Task objective:
Take the lines below beginning at the line that has "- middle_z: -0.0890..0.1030" and stopping after the line that has "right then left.", and print them exactly as they are, with no other lines.

───── Information supplied ─────

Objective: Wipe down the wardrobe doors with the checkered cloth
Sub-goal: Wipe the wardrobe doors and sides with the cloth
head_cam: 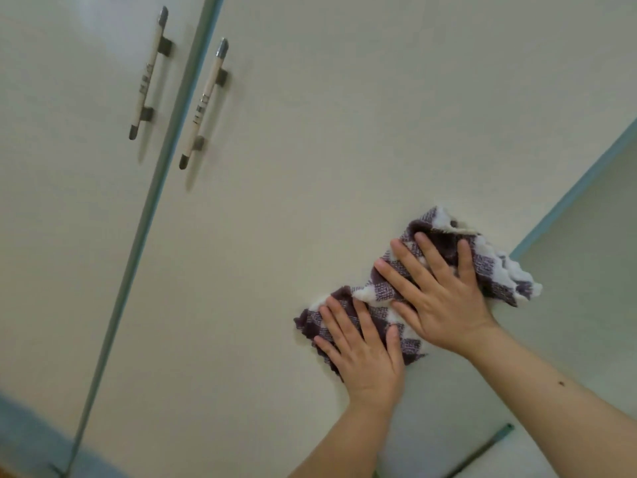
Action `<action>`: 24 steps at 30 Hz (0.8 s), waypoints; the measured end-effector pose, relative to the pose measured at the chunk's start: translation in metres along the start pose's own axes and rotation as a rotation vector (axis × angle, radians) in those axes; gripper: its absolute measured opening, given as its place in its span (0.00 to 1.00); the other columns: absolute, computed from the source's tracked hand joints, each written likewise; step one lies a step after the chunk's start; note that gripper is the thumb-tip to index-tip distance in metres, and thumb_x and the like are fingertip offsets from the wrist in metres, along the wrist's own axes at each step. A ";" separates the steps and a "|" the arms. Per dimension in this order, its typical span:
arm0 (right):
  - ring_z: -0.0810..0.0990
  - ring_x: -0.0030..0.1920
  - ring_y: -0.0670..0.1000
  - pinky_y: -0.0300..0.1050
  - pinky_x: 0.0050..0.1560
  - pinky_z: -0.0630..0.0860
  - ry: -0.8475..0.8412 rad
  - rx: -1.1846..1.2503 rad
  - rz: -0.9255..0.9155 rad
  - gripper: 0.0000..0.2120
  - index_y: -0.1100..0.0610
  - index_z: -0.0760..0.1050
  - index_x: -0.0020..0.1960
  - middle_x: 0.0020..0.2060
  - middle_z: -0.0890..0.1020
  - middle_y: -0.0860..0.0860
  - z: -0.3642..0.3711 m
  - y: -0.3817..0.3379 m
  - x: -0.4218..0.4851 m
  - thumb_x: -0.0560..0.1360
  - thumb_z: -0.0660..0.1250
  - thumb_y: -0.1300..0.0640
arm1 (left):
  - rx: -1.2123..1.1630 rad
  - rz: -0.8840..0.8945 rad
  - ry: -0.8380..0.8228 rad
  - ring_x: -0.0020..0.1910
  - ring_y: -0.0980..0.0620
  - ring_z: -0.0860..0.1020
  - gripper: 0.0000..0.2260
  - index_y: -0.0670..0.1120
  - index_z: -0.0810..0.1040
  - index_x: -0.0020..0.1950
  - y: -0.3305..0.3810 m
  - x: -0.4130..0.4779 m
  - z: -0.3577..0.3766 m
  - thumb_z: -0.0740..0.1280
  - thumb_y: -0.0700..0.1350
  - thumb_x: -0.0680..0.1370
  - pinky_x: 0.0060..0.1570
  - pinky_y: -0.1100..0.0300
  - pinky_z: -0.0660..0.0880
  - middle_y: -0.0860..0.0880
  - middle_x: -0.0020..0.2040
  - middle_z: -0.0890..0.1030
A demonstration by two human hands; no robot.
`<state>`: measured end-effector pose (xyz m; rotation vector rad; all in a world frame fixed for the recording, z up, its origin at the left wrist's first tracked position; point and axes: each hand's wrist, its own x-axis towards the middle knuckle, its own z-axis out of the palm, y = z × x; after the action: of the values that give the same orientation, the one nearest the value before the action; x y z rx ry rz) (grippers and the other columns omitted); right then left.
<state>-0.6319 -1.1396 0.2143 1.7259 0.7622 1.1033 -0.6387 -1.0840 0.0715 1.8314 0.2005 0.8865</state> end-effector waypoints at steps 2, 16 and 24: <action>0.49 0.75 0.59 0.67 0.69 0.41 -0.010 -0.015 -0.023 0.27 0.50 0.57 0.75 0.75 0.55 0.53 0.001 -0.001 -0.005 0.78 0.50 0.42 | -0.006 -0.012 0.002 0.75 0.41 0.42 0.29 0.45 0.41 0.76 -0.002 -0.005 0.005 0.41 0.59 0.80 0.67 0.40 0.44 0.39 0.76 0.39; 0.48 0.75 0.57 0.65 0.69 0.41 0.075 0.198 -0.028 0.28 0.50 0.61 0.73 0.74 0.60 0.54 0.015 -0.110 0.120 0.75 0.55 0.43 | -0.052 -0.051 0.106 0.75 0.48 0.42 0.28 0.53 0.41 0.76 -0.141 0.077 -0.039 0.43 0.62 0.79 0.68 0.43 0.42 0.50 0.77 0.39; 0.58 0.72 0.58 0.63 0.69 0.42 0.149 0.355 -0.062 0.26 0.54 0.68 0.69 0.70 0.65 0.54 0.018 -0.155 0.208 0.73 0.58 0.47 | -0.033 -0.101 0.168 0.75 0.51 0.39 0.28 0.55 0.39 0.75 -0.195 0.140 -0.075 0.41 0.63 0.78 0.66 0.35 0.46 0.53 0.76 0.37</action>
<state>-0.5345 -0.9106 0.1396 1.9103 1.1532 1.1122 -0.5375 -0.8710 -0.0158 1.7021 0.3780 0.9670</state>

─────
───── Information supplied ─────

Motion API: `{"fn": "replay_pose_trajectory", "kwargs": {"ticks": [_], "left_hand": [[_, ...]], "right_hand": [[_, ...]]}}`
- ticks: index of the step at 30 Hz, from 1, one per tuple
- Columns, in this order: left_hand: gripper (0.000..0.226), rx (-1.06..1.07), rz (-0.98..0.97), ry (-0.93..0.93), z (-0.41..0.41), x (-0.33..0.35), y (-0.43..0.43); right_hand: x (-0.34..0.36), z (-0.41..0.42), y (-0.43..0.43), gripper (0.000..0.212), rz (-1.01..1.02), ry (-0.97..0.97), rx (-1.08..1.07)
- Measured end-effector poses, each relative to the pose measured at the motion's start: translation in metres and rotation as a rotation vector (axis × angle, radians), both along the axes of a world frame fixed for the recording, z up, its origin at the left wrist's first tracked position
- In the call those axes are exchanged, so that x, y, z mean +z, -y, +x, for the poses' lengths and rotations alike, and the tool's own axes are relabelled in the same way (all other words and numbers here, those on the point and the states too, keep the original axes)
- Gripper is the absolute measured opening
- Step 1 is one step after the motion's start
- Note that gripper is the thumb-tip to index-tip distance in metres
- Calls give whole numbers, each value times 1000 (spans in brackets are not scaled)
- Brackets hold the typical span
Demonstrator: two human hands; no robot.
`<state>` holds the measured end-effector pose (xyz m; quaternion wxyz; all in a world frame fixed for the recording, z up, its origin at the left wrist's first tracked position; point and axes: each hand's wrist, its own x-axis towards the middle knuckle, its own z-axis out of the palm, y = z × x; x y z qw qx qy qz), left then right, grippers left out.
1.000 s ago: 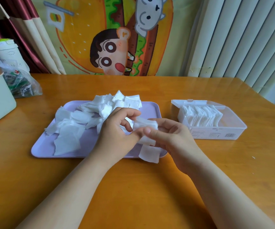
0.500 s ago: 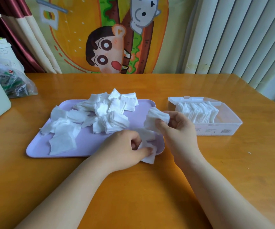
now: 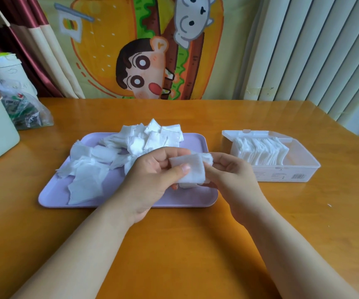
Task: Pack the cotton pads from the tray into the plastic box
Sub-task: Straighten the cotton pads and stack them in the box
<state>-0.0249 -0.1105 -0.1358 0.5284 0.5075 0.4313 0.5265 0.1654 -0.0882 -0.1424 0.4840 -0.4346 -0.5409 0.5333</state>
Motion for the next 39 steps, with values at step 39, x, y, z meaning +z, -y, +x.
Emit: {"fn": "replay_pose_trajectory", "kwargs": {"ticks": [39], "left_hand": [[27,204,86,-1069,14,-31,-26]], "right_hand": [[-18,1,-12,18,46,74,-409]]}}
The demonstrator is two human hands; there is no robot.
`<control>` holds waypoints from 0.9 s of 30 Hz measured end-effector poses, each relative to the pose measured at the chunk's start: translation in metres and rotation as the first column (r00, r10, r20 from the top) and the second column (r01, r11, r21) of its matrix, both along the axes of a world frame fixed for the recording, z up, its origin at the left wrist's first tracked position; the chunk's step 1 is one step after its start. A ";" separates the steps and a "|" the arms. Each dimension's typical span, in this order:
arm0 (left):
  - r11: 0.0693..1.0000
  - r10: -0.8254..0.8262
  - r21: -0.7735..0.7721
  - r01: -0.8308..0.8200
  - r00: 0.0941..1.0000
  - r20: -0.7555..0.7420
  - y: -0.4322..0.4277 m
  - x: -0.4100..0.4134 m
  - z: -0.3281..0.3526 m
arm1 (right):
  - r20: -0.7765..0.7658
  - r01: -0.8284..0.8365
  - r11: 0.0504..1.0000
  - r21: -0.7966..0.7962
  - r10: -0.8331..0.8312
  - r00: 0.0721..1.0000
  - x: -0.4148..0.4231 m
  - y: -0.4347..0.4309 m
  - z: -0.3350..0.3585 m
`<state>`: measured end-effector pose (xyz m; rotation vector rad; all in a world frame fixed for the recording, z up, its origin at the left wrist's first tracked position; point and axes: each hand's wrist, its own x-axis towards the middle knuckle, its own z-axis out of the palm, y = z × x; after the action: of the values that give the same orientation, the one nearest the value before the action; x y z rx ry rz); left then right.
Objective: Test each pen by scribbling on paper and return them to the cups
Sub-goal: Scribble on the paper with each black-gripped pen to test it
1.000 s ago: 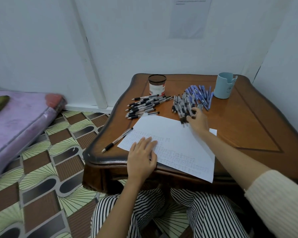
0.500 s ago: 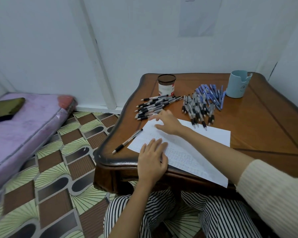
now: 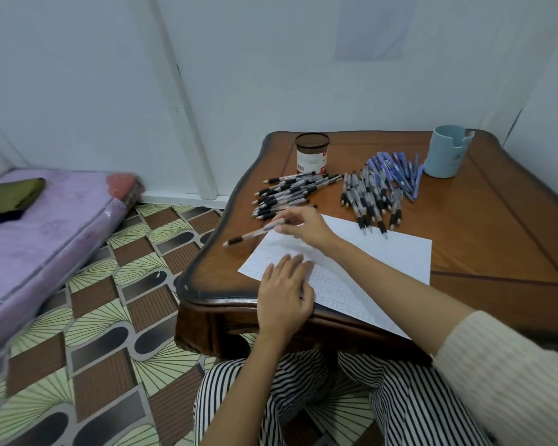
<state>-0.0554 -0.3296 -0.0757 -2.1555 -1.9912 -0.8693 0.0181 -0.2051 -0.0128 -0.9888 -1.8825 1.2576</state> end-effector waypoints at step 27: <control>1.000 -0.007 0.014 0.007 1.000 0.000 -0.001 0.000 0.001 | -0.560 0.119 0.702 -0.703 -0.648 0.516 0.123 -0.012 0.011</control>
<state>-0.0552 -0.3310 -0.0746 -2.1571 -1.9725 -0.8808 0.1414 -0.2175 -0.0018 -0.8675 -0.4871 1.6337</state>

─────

Answer space:
  - middle_z: -0.0890..0.1030
A demonstration by two human hands; no robot.
`<state>`: measured end-effector pose (xyz m; rotation vector rad; all in a world frame fixed for the recording, z up, its origin at the left wrist's first tracked position; point and axes: each hand's wrist, its own x-axis towards the middle knuckle, its own z-axis out of the palm, y = z × x; after the action: of the values that give the same orientation, the one nearest the value before the action; x y z rx ry rz) (grippers and the other columns omitted); right then left.

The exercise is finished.